I remember the good times too. I remember the church musicals, and 'See you at the Pole', and everything that completely enveloped who I was. I was Corrie, the good Christian girl. I was Corrie, the writer. I was Corrie, the theater geek. I was Corrie, the Hanson fan--- who didn't care how many snarky comments followed her down the hallway as she proudly displayed a different Hanson t-shirt for each day of the week. I was Corrie, the sister. I was Corrie, the daughter. I was Corrie, the scapegoat. This was most likely my least favorite title, and yet the most common.

My sisters recognized that I caught the brunt of all chores, verbal assaults, and accusations. I was left home to fend for myself and cover for everyone while they went off and did whatever.

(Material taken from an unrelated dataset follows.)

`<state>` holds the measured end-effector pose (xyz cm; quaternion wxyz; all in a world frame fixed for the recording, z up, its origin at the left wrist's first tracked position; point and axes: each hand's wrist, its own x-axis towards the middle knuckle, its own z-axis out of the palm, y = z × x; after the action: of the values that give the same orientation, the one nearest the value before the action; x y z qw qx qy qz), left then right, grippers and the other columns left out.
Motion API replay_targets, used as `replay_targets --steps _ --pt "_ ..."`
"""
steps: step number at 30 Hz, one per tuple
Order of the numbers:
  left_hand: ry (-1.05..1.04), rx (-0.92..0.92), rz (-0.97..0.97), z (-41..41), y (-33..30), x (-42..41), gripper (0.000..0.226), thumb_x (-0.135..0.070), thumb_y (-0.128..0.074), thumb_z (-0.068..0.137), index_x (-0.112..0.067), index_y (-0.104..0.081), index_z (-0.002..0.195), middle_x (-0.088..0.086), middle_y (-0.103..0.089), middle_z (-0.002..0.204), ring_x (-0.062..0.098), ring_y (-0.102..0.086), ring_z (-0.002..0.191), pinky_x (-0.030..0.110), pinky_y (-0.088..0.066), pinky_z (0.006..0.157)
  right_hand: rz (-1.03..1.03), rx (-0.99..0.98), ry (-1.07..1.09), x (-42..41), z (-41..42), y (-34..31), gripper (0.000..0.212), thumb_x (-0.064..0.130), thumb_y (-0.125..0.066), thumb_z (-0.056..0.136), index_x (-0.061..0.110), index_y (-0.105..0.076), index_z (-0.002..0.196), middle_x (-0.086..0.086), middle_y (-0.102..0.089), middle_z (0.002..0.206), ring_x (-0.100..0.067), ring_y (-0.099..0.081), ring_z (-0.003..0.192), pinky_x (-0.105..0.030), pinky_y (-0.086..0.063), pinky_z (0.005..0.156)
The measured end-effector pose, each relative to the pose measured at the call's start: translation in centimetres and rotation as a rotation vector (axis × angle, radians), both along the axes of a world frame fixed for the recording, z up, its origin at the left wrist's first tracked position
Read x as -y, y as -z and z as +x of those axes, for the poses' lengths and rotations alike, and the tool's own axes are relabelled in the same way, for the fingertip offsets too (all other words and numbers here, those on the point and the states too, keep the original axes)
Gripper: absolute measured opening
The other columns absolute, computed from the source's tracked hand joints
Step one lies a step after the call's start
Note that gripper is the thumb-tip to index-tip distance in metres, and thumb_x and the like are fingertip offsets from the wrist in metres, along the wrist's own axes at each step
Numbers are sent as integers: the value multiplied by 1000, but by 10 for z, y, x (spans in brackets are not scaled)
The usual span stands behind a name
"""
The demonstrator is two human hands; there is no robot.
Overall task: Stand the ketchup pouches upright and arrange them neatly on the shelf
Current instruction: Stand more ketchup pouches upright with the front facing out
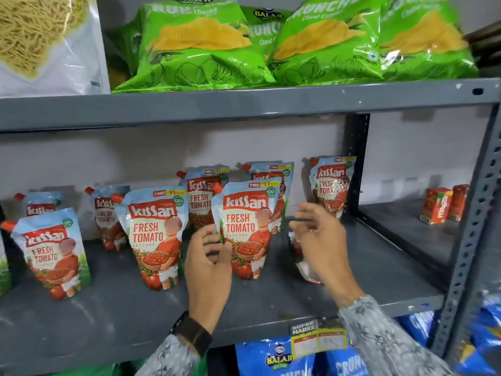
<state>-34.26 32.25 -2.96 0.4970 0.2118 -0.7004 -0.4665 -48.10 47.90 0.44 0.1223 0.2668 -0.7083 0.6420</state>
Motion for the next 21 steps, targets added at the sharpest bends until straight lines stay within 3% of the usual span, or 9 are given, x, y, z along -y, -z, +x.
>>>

I had lists to accomplish. I met with the consequences if they weren't. I was the hermit, and that was a consequence in and of itself. It was almost as if I was being punished for my lack of social standing. I was a shadow, so naturally... I was left in the background.

That's probably what led me to the stage in the first place. It was a place to momentarily step out of the shadows. I found a voice on the stage, and I never let go of it. Sometimes that's a good thing, sometimes that's bad. I've adopted traits of certain characters throughout the years. Namely the humorous ones. I've become a talented story teller, a better writer. I have things to say, and to my complete astonishment, people actually want to listen.

The stage... once a solution, now the problem. How much of me is a character? A facade comprised of dozens of personalities that don't even belong to me? How much of my attitudes, opinions, and views are actually mine? It's maddening to try and figure it all out, it really is.

It does, however, provide an excellent explanation as to why I am experiencing such an identity crisis right now. I suppose I have been for quite some time now. Directly after my Mom died, I feel like I just became whoever I had to be to survive. I was all over the map, adopting a dozen different personalities.

I was different in every single relationship I have ever been in. So completely different. I feel like I am changing again. I just want to stop changing for awhile. I want to see me, I want to see the people around me, and I want to look at them through my own eyes, with my own brain and personality behind those eyes. I don't want to be tainted by influence. It's impossible though. Every person is the person they are, because of the influences they grew up with. I grew up with such great ones. At least for a little while.

I need to figure all of this out. I really really do.